Instructions to follow.
Copy the data exactly.

*** Begin section ***

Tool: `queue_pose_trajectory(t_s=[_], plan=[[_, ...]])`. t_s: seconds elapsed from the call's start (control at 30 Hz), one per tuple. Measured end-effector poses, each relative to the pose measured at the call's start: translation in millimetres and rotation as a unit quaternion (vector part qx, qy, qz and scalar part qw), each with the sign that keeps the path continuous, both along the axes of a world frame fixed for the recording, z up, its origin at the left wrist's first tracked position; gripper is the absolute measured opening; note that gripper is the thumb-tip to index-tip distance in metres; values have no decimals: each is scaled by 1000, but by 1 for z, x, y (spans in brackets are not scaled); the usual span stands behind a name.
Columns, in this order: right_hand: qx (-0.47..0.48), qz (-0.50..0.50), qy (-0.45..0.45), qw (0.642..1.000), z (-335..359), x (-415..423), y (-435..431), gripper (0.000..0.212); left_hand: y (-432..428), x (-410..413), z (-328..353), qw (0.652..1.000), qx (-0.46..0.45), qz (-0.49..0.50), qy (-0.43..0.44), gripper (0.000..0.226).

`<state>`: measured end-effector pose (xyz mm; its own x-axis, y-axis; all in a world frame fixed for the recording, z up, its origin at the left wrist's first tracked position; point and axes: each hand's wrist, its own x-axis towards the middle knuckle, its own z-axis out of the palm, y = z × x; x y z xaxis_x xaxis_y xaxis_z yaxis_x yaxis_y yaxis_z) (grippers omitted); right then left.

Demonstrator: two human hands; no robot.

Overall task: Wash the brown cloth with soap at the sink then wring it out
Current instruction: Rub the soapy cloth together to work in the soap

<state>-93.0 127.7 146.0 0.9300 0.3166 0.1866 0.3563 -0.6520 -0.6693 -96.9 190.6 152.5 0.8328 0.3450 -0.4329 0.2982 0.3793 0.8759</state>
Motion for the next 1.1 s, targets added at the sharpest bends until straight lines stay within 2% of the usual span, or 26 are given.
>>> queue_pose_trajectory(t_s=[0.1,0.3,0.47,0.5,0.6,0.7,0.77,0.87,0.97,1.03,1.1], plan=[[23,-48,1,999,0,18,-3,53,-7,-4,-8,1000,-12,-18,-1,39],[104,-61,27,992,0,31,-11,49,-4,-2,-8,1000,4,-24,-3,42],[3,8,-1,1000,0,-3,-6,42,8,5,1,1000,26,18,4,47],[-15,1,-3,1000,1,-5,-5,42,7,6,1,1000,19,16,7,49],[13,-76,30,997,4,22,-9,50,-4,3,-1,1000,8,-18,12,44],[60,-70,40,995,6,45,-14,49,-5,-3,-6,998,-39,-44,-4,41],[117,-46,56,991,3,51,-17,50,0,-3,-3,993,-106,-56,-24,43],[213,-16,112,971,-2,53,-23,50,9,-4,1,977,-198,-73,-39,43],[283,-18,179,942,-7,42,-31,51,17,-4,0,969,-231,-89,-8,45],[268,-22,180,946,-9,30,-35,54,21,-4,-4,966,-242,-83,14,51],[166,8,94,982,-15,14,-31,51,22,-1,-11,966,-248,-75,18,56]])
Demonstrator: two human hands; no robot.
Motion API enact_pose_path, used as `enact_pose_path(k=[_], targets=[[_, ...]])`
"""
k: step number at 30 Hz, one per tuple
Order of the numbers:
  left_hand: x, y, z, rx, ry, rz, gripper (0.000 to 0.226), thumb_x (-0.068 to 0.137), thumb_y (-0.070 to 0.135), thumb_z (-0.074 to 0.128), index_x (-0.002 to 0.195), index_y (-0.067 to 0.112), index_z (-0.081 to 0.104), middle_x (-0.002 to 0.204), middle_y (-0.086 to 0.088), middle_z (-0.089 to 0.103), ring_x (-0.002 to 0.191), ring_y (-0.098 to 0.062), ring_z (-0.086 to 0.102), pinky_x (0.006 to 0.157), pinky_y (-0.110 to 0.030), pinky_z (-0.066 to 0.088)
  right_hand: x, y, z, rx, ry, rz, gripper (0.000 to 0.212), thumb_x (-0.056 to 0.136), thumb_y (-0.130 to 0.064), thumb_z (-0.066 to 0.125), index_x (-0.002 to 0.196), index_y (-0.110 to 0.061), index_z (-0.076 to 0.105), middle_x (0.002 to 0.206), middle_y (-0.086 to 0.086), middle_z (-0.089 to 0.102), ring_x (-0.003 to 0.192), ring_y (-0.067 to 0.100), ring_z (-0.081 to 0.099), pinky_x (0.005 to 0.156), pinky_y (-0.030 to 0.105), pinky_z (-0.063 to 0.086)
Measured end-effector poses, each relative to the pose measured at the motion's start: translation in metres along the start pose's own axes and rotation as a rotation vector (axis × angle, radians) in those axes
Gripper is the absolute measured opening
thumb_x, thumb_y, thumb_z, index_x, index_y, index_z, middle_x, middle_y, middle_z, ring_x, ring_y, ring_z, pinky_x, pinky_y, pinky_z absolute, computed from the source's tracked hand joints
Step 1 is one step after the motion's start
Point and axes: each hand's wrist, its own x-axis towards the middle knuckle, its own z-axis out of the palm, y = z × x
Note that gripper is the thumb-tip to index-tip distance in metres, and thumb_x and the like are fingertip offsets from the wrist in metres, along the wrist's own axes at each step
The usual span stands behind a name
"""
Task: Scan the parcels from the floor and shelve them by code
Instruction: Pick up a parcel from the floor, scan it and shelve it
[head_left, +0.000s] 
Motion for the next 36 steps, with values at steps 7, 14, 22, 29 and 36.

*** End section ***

Exercise solution.
Tool: `queue_pose_trajectory(t_s=[_], plan=[[_, ...]])`. t_s: seconds elapsed from the call's start (control at 30 Hz), one per tuple. Measured end-effector poses, each relative to the pose measured at the call's start: translation in millimetres and rotation as a unit quaternion (vector part qx, qy, qz and scalar part qw), each with the sign that keeps the path continuous, both along the axes of a world frame fixed for the recording, z up, its origin at the left wrist's first tracked position; gripper is the absolute measured opening; note that gripper is the thumb-tip to index-tip distance in metres; values have no decimals: each is scaled by 1000, but by 1 for z, x, y (spans in brackets are not scaled); the usual span stands behind a name.
Columns, in this order: right_hand: qx (-0.47..0.48), qz (-0.50..0.50), qy (-0.45..0.45), qw (0.642..1.000), z (-335..359), x (-415..423), y (-435..431), gripper (0.000..0.212); left_hand: y (-432..428), x (-410..413), z (-328..353), qw (0.652..1.000), qx (-0.46..0.45), qz (-0.49..0.50), qy (-0.43..0.44), gripper (0.000..0.226).

`<state>`: measured end-effector pose (xyz mm; its own x-axis, y-axis; all in a world frame fixed for the recording, z up, its origin at the left wrist's first tracked position; point and axes: each hand's wrist, its own x-axis towards the middle knuckle, its own z-axis out of the palm, y = z × x; x y z xaxis_x xaxis_y xaxis_z yaxis_x yaxis_y yaxis_z) (grippers omitted); right then left.

Demonstrator: two human hands; no robot.

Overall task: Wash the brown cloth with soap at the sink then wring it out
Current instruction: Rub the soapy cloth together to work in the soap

<state>-93.0 127.7 146.0 0.9300 0.3166 0.1866 0.3563 -0.6520 -0.6693 -96.9 190.6 152.5 0.8328 0.3450 -0.4329 0.2982 0.3793 0.8759</state>
Motion for the next 1.1 s, targets added at the sharpest bends until straight lines stay within 2% of the usual span, or 26 are given.
>>> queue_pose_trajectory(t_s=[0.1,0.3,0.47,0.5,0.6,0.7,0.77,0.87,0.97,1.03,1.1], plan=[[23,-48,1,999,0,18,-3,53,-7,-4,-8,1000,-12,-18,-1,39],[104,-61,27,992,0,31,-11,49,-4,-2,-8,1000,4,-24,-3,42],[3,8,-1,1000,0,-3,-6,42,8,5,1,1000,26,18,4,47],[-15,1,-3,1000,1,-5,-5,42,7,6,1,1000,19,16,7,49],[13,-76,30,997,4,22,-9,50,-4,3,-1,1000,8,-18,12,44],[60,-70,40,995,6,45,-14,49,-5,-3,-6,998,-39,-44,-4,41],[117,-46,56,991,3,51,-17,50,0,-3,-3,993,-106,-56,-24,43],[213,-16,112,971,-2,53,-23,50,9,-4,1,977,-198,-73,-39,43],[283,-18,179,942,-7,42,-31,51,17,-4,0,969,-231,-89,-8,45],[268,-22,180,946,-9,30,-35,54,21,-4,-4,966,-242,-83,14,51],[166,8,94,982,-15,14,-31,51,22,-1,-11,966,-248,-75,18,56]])
Demonstrator: two human hands; no robot.
Motion API enact_pose_path, used as `enact_pose_path(k=[_], targets=[[_, ...]])`
"""
k: step number at 30 Hz, one per tuple
Order of the numbers:
  left_hand: x, y, z, rx, ry, rz, gripper (0.000 to 0.226), thumb_x (-0.068 to 0.137), thumb_y (-0.070 to 0.135), thumb_z (-0.074 to 0.128), index_x (-0.002 to 0.195), index_y (-0.067 to 0.112), index_z (-0.081 to 0.104), middle_x (-0.002 to 0.204), middle_y (-0.086 to 0.088), middle_z (-0.089 to 0.103), ring_x (-0.002 to 0.191), ring_y (-0.098 to 0.062), ring_z (-0.086 to 0.102), pinky_x (0.006 to 0.157), pinky_y (-0.110 to 0.030), pinky_z (-0.066 to 0.088)
  right_hand: x, y, z, rx, ry, rz, gripper (0.000 to 0.212), thumb_x (-0.056 to 0.136), thumb_y (-0.130 to 0.064), thumb_z (-0.066 to 0.125), index_x (-0.002 to 0.196), index_y (-0.110 to 0.061), index_z (-0.076 to 0.105), middle_x (0.002 to 0.206), middle_y (-0.086 to 0.086), middle_z (-0.089 to 0.102), ring_x (-0.003 to 0.192), ring_y (-0.067 to 0.100), ring_z (-0.081 to 0.099), pinky_x (0.005 to 0.156), pinky_y (-0.030 to 0.105), pinky_z (-0.063 to 0.086)
Measured end-effector poses, each relative to the pose measured at the motion's start: translation in metres along the start pose's own axes and rotation as a rotation vector (axis × angle, radians) in those axes
Gripper is the absolute measured opening
thumb_x, thumb_y, thumb_z, index_x, index_y, index_z, middle_x, middle_y, middle_z, ring_x, ring_y, ring_z, pinky_x, pinky_y, pinky_z absolute, computed from the source's tracked hand joints
Step 1 is one step after the motion's start
Point and axes: each hand's wrist, its own x-axis towards the middle knuckle, its own z-axis out of the palm, y = z × x
Note that gripper is the thumb-tip to index-tip distance in metres, and thumb_x and the like are fingertip offsets from the wrist in metres, along the wrist's own axes at each step
The usual span stands behind a name
"""
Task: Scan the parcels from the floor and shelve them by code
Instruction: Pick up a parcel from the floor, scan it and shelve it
[head_left, +0.000s] 
Motion for the next 36 steps, with values at steps 7, 14, 22, 29 and 36.

Nothing else belongs in the answer.